Тюмень, Тобольск, Тара, Пелым, Берёзов, Сургут, Обдорск, Нарым, Томск – лишь самые крупные опорные пункты русских, возникшие в этих краях за неполные двадцать лет. Более же мелкие поселения вообще росли словно грибы после дождя. Во всех них нескончаемым и всё нарастающим потоком быстро начинают вливаться военные (стрельцы, казаки) и правительственные чиновники. Им вслед тянутся купцы, ремесленники, священники, а также крестьяне – так называемые «переведенцы»[715]

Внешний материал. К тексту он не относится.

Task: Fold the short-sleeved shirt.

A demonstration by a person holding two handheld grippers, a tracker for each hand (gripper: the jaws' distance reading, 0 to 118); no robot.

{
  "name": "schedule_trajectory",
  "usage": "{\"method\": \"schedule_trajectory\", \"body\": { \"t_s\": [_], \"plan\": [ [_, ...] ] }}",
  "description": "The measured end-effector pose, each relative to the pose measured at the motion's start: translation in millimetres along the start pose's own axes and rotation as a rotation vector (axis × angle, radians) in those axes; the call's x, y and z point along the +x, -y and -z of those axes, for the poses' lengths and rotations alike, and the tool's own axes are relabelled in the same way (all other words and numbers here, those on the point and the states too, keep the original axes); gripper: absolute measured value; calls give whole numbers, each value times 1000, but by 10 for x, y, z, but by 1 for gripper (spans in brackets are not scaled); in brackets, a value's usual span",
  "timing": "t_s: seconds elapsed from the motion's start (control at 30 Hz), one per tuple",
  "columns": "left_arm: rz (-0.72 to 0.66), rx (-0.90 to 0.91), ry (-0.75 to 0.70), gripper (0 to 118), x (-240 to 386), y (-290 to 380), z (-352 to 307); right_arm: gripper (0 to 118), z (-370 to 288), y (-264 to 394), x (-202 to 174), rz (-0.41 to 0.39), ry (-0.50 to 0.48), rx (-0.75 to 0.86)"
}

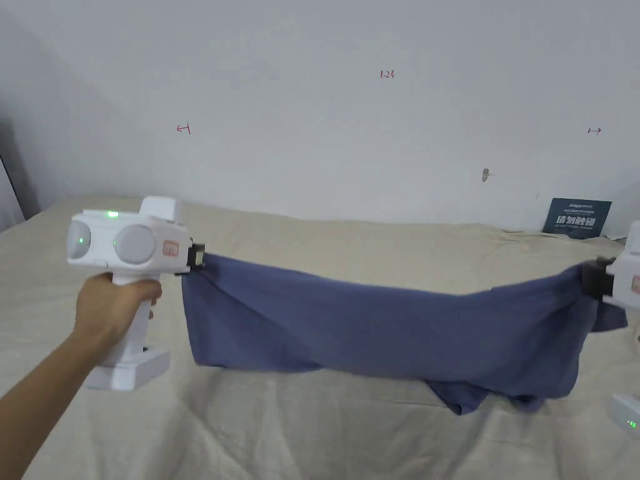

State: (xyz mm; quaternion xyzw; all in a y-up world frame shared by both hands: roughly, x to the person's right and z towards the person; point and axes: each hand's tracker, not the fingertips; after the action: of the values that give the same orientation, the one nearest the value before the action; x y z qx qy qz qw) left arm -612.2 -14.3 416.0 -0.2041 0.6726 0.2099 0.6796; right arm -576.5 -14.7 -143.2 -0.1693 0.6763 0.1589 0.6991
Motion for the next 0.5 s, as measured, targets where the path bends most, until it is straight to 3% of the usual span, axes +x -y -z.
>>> {"method": "schedule_trajectory", "body": {
  "t_s": [0.27, 0.5],
  "plan": [
    [-43, -90, 15, 1, -120, 746, -9, 1, -273, 771, -106, -17, -15, -66],
    [-74, -143, 20, 1, -264, 1308, -94, 1, -576, 1219, -113, 26, -30, -108]
  ]
}}
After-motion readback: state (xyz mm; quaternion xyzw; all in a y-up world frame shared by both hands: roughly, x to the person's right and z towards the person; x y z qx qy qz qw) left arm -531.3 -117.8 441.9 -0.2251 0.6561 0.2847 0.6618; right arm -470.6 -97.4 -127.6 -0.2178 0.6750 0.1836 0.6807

, – которым не просто позволяется, но и прямо предписывается распахивать новые пашни и сеять на них хлеб. Мужчины обзаводятся семьями, причём женятся не только на русских, но и на местных, лишь бы те приняли христианство и т. д. Эксплуатация коренного населения ограничивается главным образом взиманием с него меховой дани-ясака и так называемой подводной повинностью, то есть обязанностью предоставлять в распоряжение представителей царской власти транспортные средства. Официально это должно делаться за достойную плату, но в действительности цена зачастую оказывается несправедливой, а нередко те и вовсе отказываются платить. Это ложится на сибирцев довольно тяжёлым бременем, хотя можно сказать, что их повседневное существование с приходом русских по большому счёту так уж сильно не меняется. Жизнь как была тяжёлой, так и осталась. Впрочем, в отличие от наших крестьян, живущих на европейской территории страны, местные жители практически не знают крепостного права, да и в качестве ямщиков власти вскоре начинают использовать «своих», специально выписываемых из России[716].Тем не менее, долгие годы в Сибири неспокойно. Обострение ситуации происходит с наступлением в нашей стране Смуты, вернее, с того момента, как сведения о ней доходят до коренного населения. И начинается…
В 1604 году в Берёзове становится известно о готовящемся выступлении вогулов/манси[717]
(его предотвращают). В 1606 году против несправедливостей при сборе ясака чуть не восстают более трёхсот тех же вогулов[718] (и это выступление удаётся предупредить). В 1607 году на Берёзов выдвигаются уже около двух тысяч человек, как вогулов, так и остяков/хантов. Они останавливаются на Оби, примерно в пятнадцати километрах от города, и тут их планы выдаёт одна вогулка. Воевода Берёзова Пётр Черкасский срочно его укрепляет, но к прямой военной операции не прибегает, предпочитая действовать хитростью. Каким-то образом он перелавливает зачинщиков по одному и казнит, а вместе с ними и некую колдунью, несколько шаманов, а также тех, кто разграбил семь лет назад караван князя Мирона Шаховского, направлявшегося на строительство Мангазеи[719] (я ещё расскажу об этом).В 1609 году становится известно о широком заговоре тобольских, тюменских, пелымских, берёзовских, сургутских и иных татар, намеревающихся идти на Тюмень и перерезать там всех русских. Связь между собой они осуществляют при помощи стрелы с затуплённым наконечником, на которой вырезаны одиннадцать чертей-шайтанов. Стрела передаётся от поселения к поселению, и круг потенциального восстания таким образом расширяется. Условный знак перехватывают берёзовские казаки, заговор раскрывается, а его руководителей хватают и казнят[720]
. Через три года вогулы взволновались вновь. На этот раз причиной их возбуждения послужил слух о том, что из-за Смуты в России всех местных жителей-мужчин заберут в армию и отправят за Урал. Они начинают готовить поход на Пелым, а после его сожжения и убийства всех русских намереваются перейти «Камень» и напасть на Пермскую землю. Заговорщики говорят: «Ныне государя на Москве нет; ныне воеводы одни в Сибири, а людей русских мало во всех сибирских городах. Нам будет нетрудно расправиться с ними со всеми по очереди»[721]. Их планы выдаёт болтун, который громко хвастается, что скоро всем пришельцам наступит конец. Об этом узнаёт пелымский воевода Пётр Поленьев, относится ко всему очень серьёзно (в городе всего-то сто человек), острог укрепляет, часть посада разрушает, но потом с зачинщиками как-то справляется, поскольку они несут «заслуженную кару»[722] (уж не знаю, что имеется в виду). В 1616 году, возмущённые произволом воевод и промышленных людей, восстают сургутские остяки, убивают тридцать русских и скрываются так, что найти их не удаётся[723]. А ещё происходят чуть ли не ежегодные нападения со стороны соседних кочевников, сыновей Кучума, ответные рейды на них, неурожаи, падёж скота, пожары и прочие бедствия. В общем, жизнь в Сибири в те времена ни спокойной, ни сытной назвать никак нельзя.